Chesterton Humberts & cebr Suggest Secondary Property Values Could Rise 5-10% Further Than Prime
London, United Kingdom, April 28, 2011 --(PR.com)-- Prime commercial property values could rise by 20% over the next five years and secondary property values could rise by a further 5-10%, according to the latest Commercial Property Values report published by Chesterton Humberts and cebr.
With a focus on London, the report considers the many factors that impact on commercial property values including: interest rates, bond yields, prospects for city employment and combines them with an analysis of the annual growth for property values in London’s West End and City markets since 1991. These historic trends have been applied to the current economic cycle to forecast movement in values of prime and secondary commercial property.
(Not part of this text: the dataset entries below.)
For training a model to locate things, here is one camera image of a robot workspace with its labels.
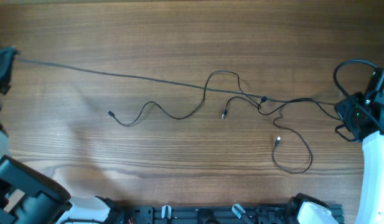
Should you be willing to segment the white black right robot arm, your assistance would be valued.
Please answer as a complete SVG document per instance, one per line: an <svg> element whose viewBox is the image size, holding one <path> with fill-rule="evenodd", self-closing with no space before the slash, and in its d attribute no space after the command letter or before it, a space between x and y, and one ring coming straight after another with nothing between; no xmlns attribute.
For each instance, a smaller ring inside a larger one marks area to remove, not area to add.
<svg viewBox="0 0 384 224"><path fill-rule="evenodd" d="M384 68L374 67L365 92L346 94L334 106L343 124L361 142L364 172L355 223L384 223Z"/></svg>

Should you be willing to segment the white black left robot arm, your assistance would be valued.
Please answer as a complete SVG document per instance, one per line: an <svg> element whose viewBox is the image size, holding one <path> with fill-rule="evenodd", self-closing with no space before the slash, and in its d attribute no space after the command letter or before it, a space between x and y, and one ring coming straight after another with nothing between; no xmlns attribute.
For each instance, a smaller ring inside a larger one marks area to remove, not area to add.
<svg viewBox="0 0 384 224"><path fill-rule="evenodd" d="M0 123L0 224L121 222L111 200L72 198L56 181L15 160Z"/></svg>

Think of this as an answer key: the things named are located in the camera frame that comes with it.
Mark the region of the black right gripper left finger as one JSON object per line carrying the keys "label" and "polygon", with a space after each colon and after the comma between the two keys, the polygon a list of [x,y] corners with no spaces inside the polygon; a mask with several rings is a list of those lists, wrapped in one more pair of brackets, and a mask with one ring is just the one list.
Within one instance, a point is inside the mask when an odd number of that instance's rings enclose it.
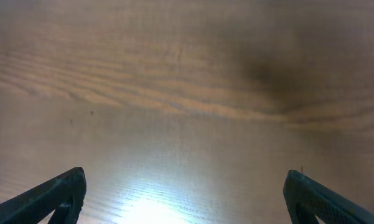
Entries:
{"label": "black right gripper left finger", "polygon": [[86,195],[82,167],[74,167],[0,204],[0,223],[76,224]]}

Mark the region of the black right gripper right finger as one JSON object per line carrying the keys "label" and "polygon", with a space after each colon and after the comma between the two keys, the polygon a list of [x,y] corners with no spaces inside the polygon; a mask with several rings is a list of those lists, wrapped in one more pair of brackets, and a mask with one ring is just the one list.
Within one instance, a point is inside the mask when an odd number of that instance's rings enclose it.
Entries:
{"label": "black right gripper right finger", "polygon": [[288,171],[283,194],[292,224],[374,224],[374,213],[296,170]]}

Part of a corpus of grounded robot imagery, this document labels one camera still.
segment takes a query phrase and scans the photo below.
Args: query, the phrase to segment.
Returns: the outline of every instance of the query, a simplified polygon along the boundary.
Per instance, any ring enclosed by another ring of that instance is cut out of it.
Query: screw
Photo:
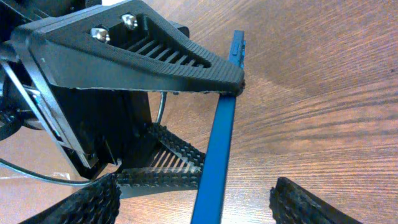
[[[111,38],[109,37],[109,33],[106,29],[91,28],[90,34],[93,38],[101,41],[102,43],[107,44],[109,41],[111,41]]]
[[[138,27],[137,18],[132,14],[123,15],[122,20],[124,22],[124,25],[126,25],[128,29],[134,30],[135,28]]]

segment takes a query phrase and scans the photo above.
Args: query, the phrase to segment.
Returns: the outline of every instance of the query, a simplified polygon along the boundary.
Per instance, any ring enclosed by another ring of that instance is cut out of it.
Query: metal screw
[[[122,20],[124,22],[124,25],[126,25],[128,29],[134,30],[135,28],[138,27],[137,18],[132,14],[123,15]]]
[[[102,43],[107,44],[109,41],[111,41],[111,38],[109,37],[109,33],[106,29],[91,28],[90,34],[93,38],[101,41]]]

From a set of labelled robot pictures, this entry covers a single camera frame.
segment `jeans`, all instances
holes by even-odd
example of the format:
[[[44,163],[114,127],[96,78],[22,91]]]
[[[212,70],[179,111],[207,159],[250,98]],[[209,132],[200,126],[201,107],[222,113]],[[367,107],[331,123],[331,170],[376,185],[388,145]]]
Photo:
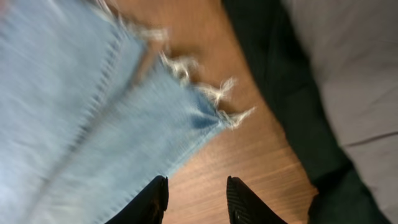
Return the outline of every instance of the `jeans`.
[[[131,88],[146,42],[99,6],[15,0],[1,18],[0,223],[105,223],[251,112],[217,111],[231,82],[181,82],[164,56]]]

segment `denim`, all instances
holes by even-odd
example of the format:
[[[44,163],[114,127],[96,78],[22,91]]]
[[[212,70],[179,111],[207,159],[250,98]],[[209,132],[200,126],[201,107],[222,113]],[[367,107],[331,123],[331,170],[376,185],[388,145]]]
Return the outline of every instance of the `denim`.
[[[0,223],[105,223],[247,115],[182,83],[146,42],[80,0],[15,0],[0,20]]]

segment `floor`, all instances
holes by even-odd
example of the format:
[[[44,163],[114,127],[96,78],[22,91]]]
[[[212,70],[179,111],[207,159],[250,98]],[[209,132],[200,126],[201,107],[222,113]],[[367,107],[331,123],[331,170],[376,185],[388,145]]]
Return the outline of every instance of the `floor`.
[[[170,179],[164,224],[227,224],[226,179],[240,177],[288,223],[306,223],[316,190],[251,79],[219,0],[118,0],[119,10],[151,27],[168,27],[174,55],[191,54],[201,67],[193,82],[219,86],[238,79],[227,112],[255,106],[234,131],[214,138]]]

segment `frayed hem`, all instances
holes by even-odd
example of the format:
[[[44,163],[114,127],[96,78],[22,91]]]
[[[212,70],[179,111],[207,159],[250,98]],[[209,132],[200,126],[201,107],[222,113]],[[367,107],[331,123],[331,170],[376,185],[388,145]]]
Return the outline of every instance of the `frayed hem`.
[[[169,40],[168,29],[147,29],[144,26],[139,26],[131,21],[126,20],[120,14],[118,14],[118,16],[115,16],[108,7],[105,0],[90,1],[96,6],[95,11],[97,13],[100,13],[101,17],[107,19],[114,24],[119,24],[132,35],[138,36],[139,38],[144,40],[155,40],[159,42],[167,42]],[[171,59],[166,56],[166,53],[164,51],[160,52],[160,59],[162,61],[162,64],[171,71],[171,74],[174,76],[174,78],[179,80],[180,84],[183,86],[187,86],[190,84],[190,69],[197,68],[199,66],[199,63],[194,57],[181,56]],[[214,106],[218,117],[229,129],[238,128],[243,120],[250,116],[250,114],[252,114],[256,109],[251,108],[238,114],[227,114],[225,111],[217,109],[221,100],[229,99],[229,93],[235,84],[236,79],[229,78],[221,84],[219,89],[204,83],[198,83],[196,85],[193,85],[193,87],[201,92],[206,97],[206,99]]]
[[[190,84],[190,68],[196,68],[199,64],[195,58],[190,56],[181,56],[176,59],[171,59],[166,56],[164,52],[160,54],[163,66],[166,66],[174,76],[178,79],[181,85]],[[237,83],[235,78],[229,78],[225,82],[221,83],[220,88],[215,88],[209,84],[198,83],[193,84],[194,89],[198,90],[205,96],[205,98],[213,105],[217,112],[218,117],[226,124],[229,129],[238,128],[243,120],[250,116],[255,107],[246,110],[242,113],[227,114],[223,110],[218,110],[217,107],[221,100],[229,100],[229,94],[232,88]]]

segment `gray fabric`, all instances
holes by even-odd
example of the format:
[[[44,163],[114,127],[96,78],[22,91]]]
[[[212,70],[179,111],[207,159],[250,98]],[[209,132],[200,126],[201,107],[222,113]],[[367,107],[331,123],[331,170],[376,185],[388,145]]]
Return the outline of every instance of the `gray fabric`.
[[[398,1],[285,3],[339,144],[398,223]]]

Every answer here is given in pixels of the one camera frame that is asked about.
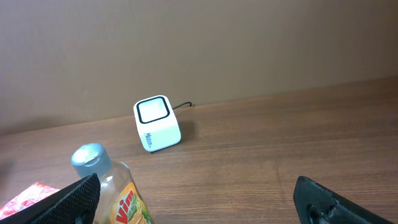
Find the pink fabric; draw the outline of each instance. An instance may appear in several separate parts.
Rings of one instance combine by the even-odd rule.
[[[57,191],[59,191],[59,189],[55,189],[38,182],[32,184],[0,209],[0,220],[33,205],[39,200],[42,200]]]

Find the wooden table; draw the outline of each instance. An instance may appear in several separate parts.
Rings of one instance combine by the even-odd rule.
[[[70,156],[100,142],[130,166],[157,223],[298,223],[300,175],[398,222],[398,78],[175,113],[181,143],[153,154],[132,116],[2,136],[0,204],[36,181],[78,180]]]

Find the bottle cap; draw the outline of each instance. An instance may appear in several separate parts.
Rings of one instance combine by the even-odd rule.
[[[112,166],[111,159],[100,143],[85,144],[73,153],[70,163],[81,178],[97,173],[98,177],[106,174]]]

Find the beige wall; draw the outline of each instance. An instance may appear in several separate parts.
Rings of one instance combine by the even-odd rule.
[[[0,132],[387,77],[397,52],[396,0],[3,0]]]

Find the cord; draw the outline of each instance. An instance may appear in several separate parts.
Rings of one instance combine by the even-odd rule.
[[[175,110],[175,109],[177,109],[177,108],[179,108],[179,107],[181,107],[181,106],[183,106],[183,105],[186,105],[186,104],[189,104],[189,106],[192,106],[192,103],[191,103],[191,102],[185,102],[185,103],[182,103],[182,104],[180,104],[180,105],[178,105],[178,106],[174,106],[174,107],[173,107],[173,110]]]

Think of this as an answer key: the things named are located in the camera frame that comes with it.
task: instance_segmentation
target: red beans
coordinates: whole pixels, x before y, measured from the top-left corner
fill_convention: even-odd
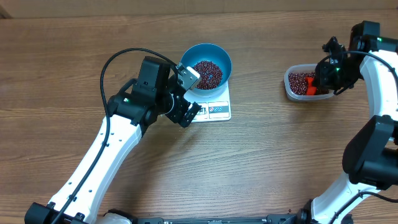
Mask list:
[[[308,89],[308,83],[305,81],[305,77],[315,78],[315,72],[302,72],[302,73],[290,73],[289,74],[289,85],[292,92],[297,95],[306,95]],[[317,88],[316,95],[328,94],[329,90],[320,90]]]
[[[198,62],[193,69],[200,74],[201,82],[197,85],[198,89],[211,90],[221,83],[223,72],[215,63],[210,61]]]

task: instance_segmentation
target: blue bowl
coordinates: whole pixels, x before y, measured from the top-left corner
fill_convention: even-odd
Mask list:
[[[198,62],[201,61],[211,61],[219,66],[223,72],[223,78],[218,87],[211,90],[199,90],[195,88],[194,93],[199,95],[209,95],[212,94],[225,86],[225,83],[231,76],[232,72],[232,61],[228,53],[221,47],[215,44],[198,44],[190,49],[188,49],[181,58],[181,63],[183,65],[194,67]]]

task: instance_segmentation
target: wood grain surface
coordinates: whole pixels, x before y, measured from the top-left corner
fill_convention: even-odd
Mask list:
[[[0,223],[22,223],[67,181],[104,116],[100,71],[115,52],[145,47],[178,62],[211,42],[233,61],[232,119],[187,129],[160,118],[126,158],[99,213],[254,217],[296,212],[341,174],[347,143],[368,120],[363,82],[330,100],[293,103],[292,65],[317,63],[333,35],[348,45],[362,20],[398,38],[398,11],[308,11],[0,21]],[[110,97],[137,77],[145,54],[118,57]],[[382,193],[398,198],[392,187]],[[369,198],[356,223],[396,223],[398,205]]]
[[[0,0],[9,17],[396,9],[397,0]]]

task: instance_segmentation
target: robotic arm
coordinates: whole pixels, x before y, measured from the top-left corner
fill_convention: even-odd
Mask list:
[[[118,94],[109,99],[110,124],[104,118],[96,139],[67,183],[50,199],[47,206],[33,203],[25,215],[25,223],[95,223],[98,209],[113,177],[147,128],[156,122],[158,115],[164,114],[184,128],[191,123],[201,107],[193,103],[190,108],[190,103],[183,96],[190,88],[196,87],[200,75],[181,63],[175,68],[172,66],[165,60],[145,57],[138,79],[127,82]],[[170,69],[175,74],[169,78]],[[131,85],[132,92],[126,93]],[[78,187],[103,145],[107,125],[110,125],[110,135],[106,147],[78,193],[71,198],[71,193]],[[60,212],[70,199],[70,206]],[[131,221],[114,212],[98,223]]]
[[[297,214],[271,214],[255,218],[225,218],[222,220],[134,218],[110,210],[96,221],[99,206],[124,158],[139,142],[148,126],[159,114],[187,127],[200,109],[196,103],[189,109],[184,93],[193,88],[200,76],[182,64],[173,67],[158,58],[146,57],[137,80],[124,85],[108,102],[110,135],[103,155],[80,191],[71,192],[89,169],[103,145],[106,118],[90,150],[62,189],[47,206],[33,203],[25,215],[25,223],[123,223],[123,224],[351,224],[347,215],[369,195],[379,198],[380,190],[398,185],[398,151],[386,148],[389,140],[398,144],[398,40],[380,37],[380,25],[364,21],[351,30],[349,50],[336,37],[323,46],[330,55],[315,70],[314,86],[334,90],[336,95],[354,87],[357,80],[366,83],[370,120],[347,145],[343,155],[343,170],[324,194],[310,200]],[[125,91],[133,85],[131,93]],[[71,206],[60,212],[68,200]],[[53,220],[61,216],[59,222]]]
[[[342,223],[366,197],[398,184],[398,151],[385,148],[389,139],[398,139],[398,77],[393,69],[398,68],[398,41],[380,37],[380,25],[364,21],[352,28],[348,52],[335,37],[323,49],[332,56],[329,62],[322,60],[318,64],[315,85],[338,95],[363,79],[370,115],[369,122],[345,149],[344,172],[308,208],[311,220],[332,224]]]

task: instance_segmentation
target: clear plastic container
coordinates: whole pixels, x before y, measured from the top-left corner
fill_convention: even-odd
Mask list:
[[[299,72],[314,72],[316,64],[306,64],[306,65],[294,65],[291,66],[285,73],[285,89],[287,98],[292,101],[313,101],[313,100],[324,100],[327,98],[331,98],[334,96],[333,91],[329,90],[329,94],[322,95],[314,95],[314,96],[305,96],[305,95],[297,95],[291,89],[289,85],[289,74],[290,73],[299,73]]]

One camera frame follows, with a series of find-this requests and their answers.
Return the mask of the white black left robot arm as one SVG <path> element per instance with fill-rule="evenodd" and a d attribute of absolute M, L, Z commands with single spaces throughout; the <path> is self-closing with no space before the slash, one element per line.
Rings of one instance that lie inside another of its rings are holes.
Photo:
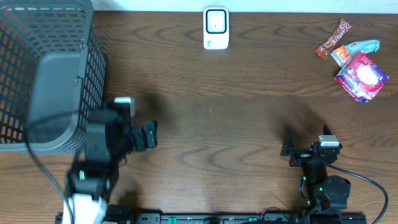
<path fill-rule="evenodd" d="M 84 159 L 75 156 L 65 178 L 67 200 L 59 223 L 132 223 L 131 212 L 109 200 L 120 162 L 157 146 L 158 123 L 133 127 L 131 110 L 131 103 L 107 103 L 89 115 Z"/>

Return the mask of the small orange snack box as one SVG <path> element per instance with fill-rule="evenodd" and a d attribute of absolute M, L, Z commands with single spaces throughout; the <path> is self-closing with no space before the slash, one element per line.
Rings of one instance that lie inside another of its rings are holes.
<path fill-rule="evenodd" d="M 338 47 L 330 55 L 341 68 L 352 58 L 352 53 L 345 45 Z"/>

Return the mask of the red purple snack packet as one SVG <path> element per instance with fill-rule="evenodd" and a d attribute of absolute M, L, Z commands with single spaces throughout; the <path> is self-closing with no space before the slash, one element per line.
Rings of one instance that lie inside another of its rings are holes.
<path fill-rule="evenodd" d="M 389 76 L 364 52 L 353 56 L 334 80 L 358 102 L 371 101 Z"/>

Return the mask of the white barcode scanner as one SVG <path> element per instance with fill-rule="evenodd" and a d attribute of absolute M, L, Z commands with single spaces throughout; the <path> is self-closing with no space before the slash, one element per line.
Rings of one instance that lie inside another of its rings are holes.
<path fill-rule="evenodd" d="M 224 7 L 208 7 L 203 11 L 203 47 L 224 50 L 229 46 L 229 11 Z"/>

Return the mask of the black mounting rail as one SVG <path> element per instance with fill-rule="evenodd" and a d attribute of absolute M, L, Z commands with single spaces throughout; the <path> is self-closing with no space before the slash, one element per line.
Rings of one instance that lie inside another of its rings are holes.
<path fill-rule="evenodd" d="M 117 220 L 116 217 L 106 218 L 103 223 L 128 224 L 238 224 L 238 223 L 304 223 L 298 218 L 281 213 L 266 213 L 265 215 L 161 215 L 158 213 L 137 213 L 130 218 Z M 312 215 L 306 223 L 367 223 L 364 215 Z"/>

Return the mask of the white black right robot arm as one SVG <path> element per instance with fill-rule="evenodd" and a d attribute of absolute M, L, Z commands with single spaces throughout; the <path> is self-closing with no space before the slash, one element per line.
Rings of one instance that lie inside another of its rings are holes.
<path fill-rule="evenodd" d="M 338 175 L 328 175 L 326 168 L 337 160 L 342 148 L 328 126 L 323 127 L 323 134 L 308 149 L 297 148 L 292 130 L 286 130 L 280 154 L 290 158 L 289 166 L 302 168 L 300 193 L 308 203 L 296 216 L 297 223 L 343 222 L 341 213 L 347 209 L 351 182 Z"/>

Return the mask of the red orange candy bar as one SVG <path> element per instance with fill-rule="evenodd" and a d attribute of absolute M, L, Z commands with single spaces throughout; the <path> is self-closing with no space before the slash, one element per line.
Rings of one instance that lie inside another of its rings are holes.
<path fill-rule="evenodd" d="M 326 60 L 331 54 L 336 43 L 352 28 L 352 26 L 344 19 L 340 19 L 340 23 L 334 33 L 317 49 L 315 53 L 322 59 Z"/>

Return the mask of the grey plastic mesh basket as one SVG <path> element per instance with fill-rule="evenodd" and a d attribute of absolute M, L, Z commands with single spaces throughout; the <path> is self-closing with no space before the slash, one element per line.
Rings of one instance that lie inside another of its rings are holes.
<path fill-rule="evenodd" d="M 90 0 L 1 2 L 1 150 L 72 154 L 101 106 L 106 59 Z"/>

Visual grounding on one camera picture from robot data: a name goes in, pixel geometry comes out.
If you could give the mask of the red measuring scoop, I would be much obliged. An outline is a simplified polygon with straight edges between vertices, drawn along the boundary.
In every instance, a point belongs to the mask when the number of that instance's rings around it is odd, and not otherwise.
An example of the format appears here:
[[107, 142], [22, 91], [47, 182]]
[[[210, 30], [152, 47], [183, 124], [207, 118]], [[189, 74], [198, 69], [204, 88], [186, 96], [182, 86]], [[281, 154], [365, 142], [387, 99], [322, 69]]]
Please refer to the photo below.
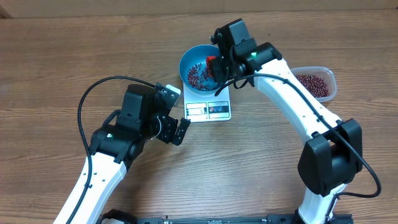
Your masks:
[[207, 58], [206, 58], [206, 70], [207, 70], [207, 74], [208, 74], [209, 78], [213, 78], [214, 77], [213, 76], [213, 69], [212, 69], [212, 66], [211, 66], [211, 63], [212, 63], [212, 61], [214, 59], [216, 59], [216, 56], [214, 56], [214, 55], [207, 56]]

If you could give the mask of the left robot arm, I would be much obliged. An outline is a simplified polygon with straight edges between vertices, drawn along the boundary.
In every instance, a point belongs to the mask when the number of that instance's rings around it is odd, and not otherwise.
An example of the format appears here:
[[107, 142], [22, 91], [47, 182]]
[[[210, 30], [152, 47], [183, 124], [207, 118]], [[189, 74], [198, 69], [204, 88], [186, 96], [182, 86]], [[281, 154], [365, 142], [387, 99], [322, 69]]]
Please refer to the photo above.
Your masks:
[[190, 121], [169, 115], [181, 94], [180, 89], [160, 83], [128, 86], [121, 109], [113, 111], [92, 134], [82, 172], [56, 223], [96, 223], [148, 140], [182, 143]]

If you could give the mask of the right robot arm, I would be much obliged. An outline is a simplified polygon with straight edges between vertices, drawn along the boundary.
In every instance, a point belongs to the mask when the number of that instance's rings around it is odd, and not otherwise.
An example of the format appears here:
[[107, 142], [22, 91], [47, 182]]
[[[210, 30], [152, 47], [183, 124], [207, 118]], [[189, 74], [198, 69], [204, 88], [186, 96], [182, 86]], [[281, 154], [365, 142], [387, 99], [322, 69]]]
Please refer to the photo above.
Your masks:
[[364, 165], [360, 125], [354, 119], [342, 121], [323, 107], [272, 44], [217, 46], [220, 54], [208, 65], [215, 80], [223, 87], [248, 81], [277, 105], [303, 142], [298, 172], [305, 196], [286, 222], [352, 223], [351, 215], [335, 215], [333, 209]]

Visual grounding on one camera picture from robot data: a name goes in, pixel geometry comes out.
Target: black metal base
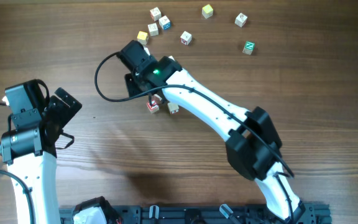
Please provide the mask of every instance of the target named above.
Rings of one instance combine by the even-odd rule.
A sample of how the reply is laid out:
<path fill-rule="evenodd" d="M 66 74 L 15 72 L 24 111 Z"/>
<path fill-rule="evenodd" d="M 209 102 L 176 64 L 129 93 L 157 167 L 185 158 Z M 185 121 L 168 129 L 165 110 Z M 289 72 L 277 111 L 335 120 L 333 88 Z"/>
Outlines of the black metal base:
<path fill-rule="evenodd" d="M 135 83 L 132 74 L 126 74 L 124 78 L 129 97 L 136 96 L 142 93 L 142 90 L 137 87 L 137 84 Z"/>
<path fill-rule="evenodd" d="M 306 210 L 296 224 L 332 224 L 329 205 L 303 203 Z M 119 214 L 122 224 L 233 224 L 236 221 L 227 219 L 219 207 L 160 207 L 158 219 L 149 218 L 150 208 L 140 206 L 112 206 Z M 279 224 L 266 205 L 247 205 L 230 207 L 233 217 L 241 224 Z M 62 224 L 72 224 L 72 209 L 60 209 Z"/>

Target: wooden block
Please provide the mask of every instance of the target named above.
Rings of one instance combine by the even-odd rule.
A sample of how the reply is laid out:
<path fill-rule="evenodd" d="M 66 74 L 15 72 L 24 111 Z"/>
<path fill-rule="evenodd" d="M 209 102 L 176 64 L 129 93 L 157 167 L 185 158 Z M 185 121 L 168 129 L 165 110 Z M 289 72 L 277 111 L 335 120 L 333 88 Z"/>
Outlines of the wooden block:
<path fill-rule="evenodd" d="M 171 27 L 171 21 L 169 21 L 167 16 L 161 17 L 158 22 L 160 23 L 160 26 L 163 30 L 169 29 Z"/>
<path fill-rule="evenodd" d="M 184 31 L 180 36 L 180 42 L 182 42 L 185 45 L 189 45 L 190 41 L 191 41 L 191 34 Z"/>
<path fill-rule="evenodd" d="M 171 114 L 179 112 L 179 105 L 176 103 L 168 103 L 168 109 Z"/>
<path fill-rule="evenodd" d="M 255 43 L 247 41 L 246 45 L 244 46 L 244 49 L 242 50 L 242 53 L 251 55 L 252 51 L 254 50 L 254 47 Z"/>
<path fill-rule="evenodd" d="M 153 96 L 152 96 L 152 102 L 153 101 L 155 101 L 156 102 L 156 104 L 161 104 L 161 102 L 162 102 L 162 97 L 161 96 L 158 96 L 158 94 L 154 94 Z"/>
<path fill-rule="evenodd" d="M 146 104 L 147 109 L 149 109 L 150 113 L 155 113 L 160 109 L 160 107 L 158 106 L 158 104 L 154 100 L 152 100 L 152 104 L 153 105 L 150 105 L 150 103 L 147 102 L 147 104 Z"/>
<path fill-rule="evenodd" d="M 154 21 L 157 21 L 161 18 L 162 15 L 158 7 L 155 7 L 154 9 L 150 10 L 150 16 Z"/>
<path fill-rule="evenodd" d="M 137 41 L 139 41 L 141 44 L 146 45 L 148 40 L 149 35 L 146 32 L 139 31 L 139 34 L 137 35 Z"/>
<path fill-rule="evenodd" d="M 240 13 L 237 17 L 236 17 L 236 21 L 234 21 L 235 24 L 237 24 L 237 26 L 242 27 L 246 22 L 247 22 L 247 16 L 244 15 L 243 13 Z"/>
<path fill-rule="evenodd" d="M 157 23 L 149 24 L 149 33 L 151 37 L 158 35 Z"/>
<path fill-rule="evenodd" d="M 214 9 L 211 7 L 210 4 L 204 6 L 203 10 L 201 10 L 201 11 L 202 11 L 205 19 L 208 19 L 209 17 L 211 17 L 214 14 Z"/>

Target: wooden table
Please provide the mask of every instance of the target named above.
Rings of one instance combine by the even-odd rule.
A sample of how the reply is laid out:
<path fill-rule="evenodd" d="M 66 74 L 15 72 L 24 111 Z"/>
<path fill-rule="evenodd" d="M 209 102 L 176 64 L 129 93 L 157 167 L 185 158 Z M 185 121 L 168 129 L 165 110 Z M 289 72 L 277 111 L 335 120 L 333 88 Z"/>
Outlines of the wooden table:
<path fill-rule="evenodd" d="M 65 128 L 75 144 L 58 152 L 60 205 L 101 195 L 113 205 L 265 203 L 227 163 L 220 137 L 189 112 L 151 115 L 145 98 L 109 103 L 97 94 L 98 63 L 147 31 L 158 6 L 173 26 L 150 38 L 156 58 L 173 55 L 228 101 L 268 111 L 293 190 L 329 203 L 334 223 L 358 223 L 358 1 L 213 1 L 214 16 L 203 19 L 207 3 L 0 6 L 0 100 L 6 87 L 39 78 L 84 105 Z M 240 12 L 249 16 L 243 28 L 234 24 Z M 180 43 L 184 30 L 190 46 Z M 242 53 L 247 40 L 256 43 L 251 56 Z M 125 73 L 118 60 L 106 63 L 101 90 L 126 97 Z M 0 107 L 0 138 L 9 113 Z M 15 222 L 11 182 L 0 176 L 0 223 Z"/>
Chesterton Humberts’ head of commercial Paul Abrey, says: “Historically slumps following financial crises invariable turn out to be deep and prolonged, however the current economic downturn has been unusual as the UK experienced a relatively strong increase in economic output in 2010. The delayed recovery of secondary property values in 2010 can be explained by the fiscal adjustment currently taking place dampening economic growth in the medium term and raising prospects for a weaker 2011 and 2012 and risk aversion in all sectors of the market, particularly the debt markets.
“There is also perception that pricing of secondary stock has not fallen enough with a dichotomy in a sale situation that buyer and seller price expectations are adrift making the secondary stock quite difficult to transact on.”
By applying forecasts for government bond yields, and given the current economic climate, Chesterton Humberts and cebr suggest that prime property values could rise by around 20% over the next five years. The analysis also suggests that, in the context of a protracted economic recovery, secondary property values can be expected to rise by a further 5-10% relative to prime real estate assets.
Abrey adds: “Many commentators would agree that 2010 proved to be a surprisingly good year for commercial property. However this revival was polarised very much in favour of prime real estate assets driven by risk aversion and the international nature of the investor in the UK market whose aims and objectives were as much about wealth protection and long term hold rather than short to medium term asset management. Once the market for second had stock has reached correct pricing levels, we can expect a steady increase in values for secondary property over the next few years which could see it outperform prime assets by an additional five or ten percent.”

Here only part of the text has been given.